September 22, 2007
Rare Hummingbird Spotted in Wisconsin
BELOIT, Wis. -- Birdwatchers are descending on a rural area near this southern Wisconsin community following the sighting of what is believed to be a green-breasted mango, a type of hummingbird commonly seen in parts of Mexico and Central America.
"It's really just an astonishing occurrence," Chuck Hagner, editor of Birder's World magazine published in Brookfield, said of the bird being spotted this far north.
"It would be rare if this bird showed up on the Mexican border in Arizona," added birdwatcher Barbara Williams of nearby Rockford, Ill.
Bob Domagalski, a record keeper with the Wisconsin Society for Ornithology, noted a splash of cinnamon color on the bird's throat Thursday and then caught a glimpse of a blue-green stripe running down its tiny breast as he sought to confirm the type of hummingbird it was.
"Once I saw that, I thought, 'That's it,'" he said.
Domagalski is to serve on the committee certifying the bird's appearance after pictures and reports have been compiled and analyzed.
Mark Korducki of Wauwatosa, who maintains a Wisconsin bird hot line, said hummingbirds are difficult to follow because they're too small to have radio devices implanted.
More birdwatchers are expected to arrive in the area during the weekend.
"It's probably the only chance that birders in North America outside of Texas will be able to see this bird," Domagalski said. "Birders from all over North America will be coming in to see it."

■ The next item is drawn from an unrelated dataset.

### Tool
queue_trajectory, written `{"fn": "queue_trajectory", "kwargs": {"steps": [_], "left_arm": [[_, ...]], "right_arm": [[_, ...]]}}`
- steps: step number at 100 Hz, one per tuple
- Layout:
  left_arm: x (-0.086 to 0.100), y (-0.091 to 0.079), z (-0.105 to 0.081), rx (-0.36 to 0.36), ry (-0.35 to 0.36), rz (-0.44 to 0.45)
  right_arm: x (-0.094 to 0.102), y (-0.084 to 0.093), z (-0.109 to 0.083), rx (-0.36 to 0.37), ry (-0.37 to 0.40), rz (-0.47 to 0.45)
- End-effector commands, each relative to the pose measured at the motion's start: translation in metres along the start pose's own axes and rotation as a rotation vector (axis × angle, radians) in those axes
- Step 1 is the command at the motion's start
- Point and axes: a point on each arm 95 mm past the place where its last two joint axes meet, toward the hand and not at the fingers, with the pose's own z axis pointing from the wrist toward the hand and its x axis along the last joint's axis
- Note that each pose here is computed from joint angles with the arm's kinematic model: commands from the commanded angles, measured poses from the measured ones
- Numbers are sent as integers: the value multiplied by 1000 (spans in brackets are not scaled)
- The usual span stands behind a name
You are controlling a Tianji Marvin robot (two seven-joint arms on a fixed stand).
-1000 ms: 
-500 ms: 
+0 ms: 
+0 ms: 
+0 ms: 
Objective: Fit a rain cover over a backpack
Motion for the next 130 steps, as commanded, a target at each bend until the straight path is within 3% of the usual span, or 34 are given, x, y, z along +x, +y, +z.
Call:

Joan Salzberg noticed the bird about a month ago at a feeder in her yard and in a nearby basswood tree.
"It's so exciting," she said. "Little did I know the treasure that I had."
There's hope that the bird will at least try to return home before it gets too cold for it to survive in Wisconsin.
The state hosted two green-violet ear hummingbirds during the last few years, and their natural range is also Mexico and Central America, Korducki said.
"The first one stayed too long and died," he said. "The second one left on its own. This far out of his range, he (the green-breasted mango) may be too disoriented, but I hope he leaves."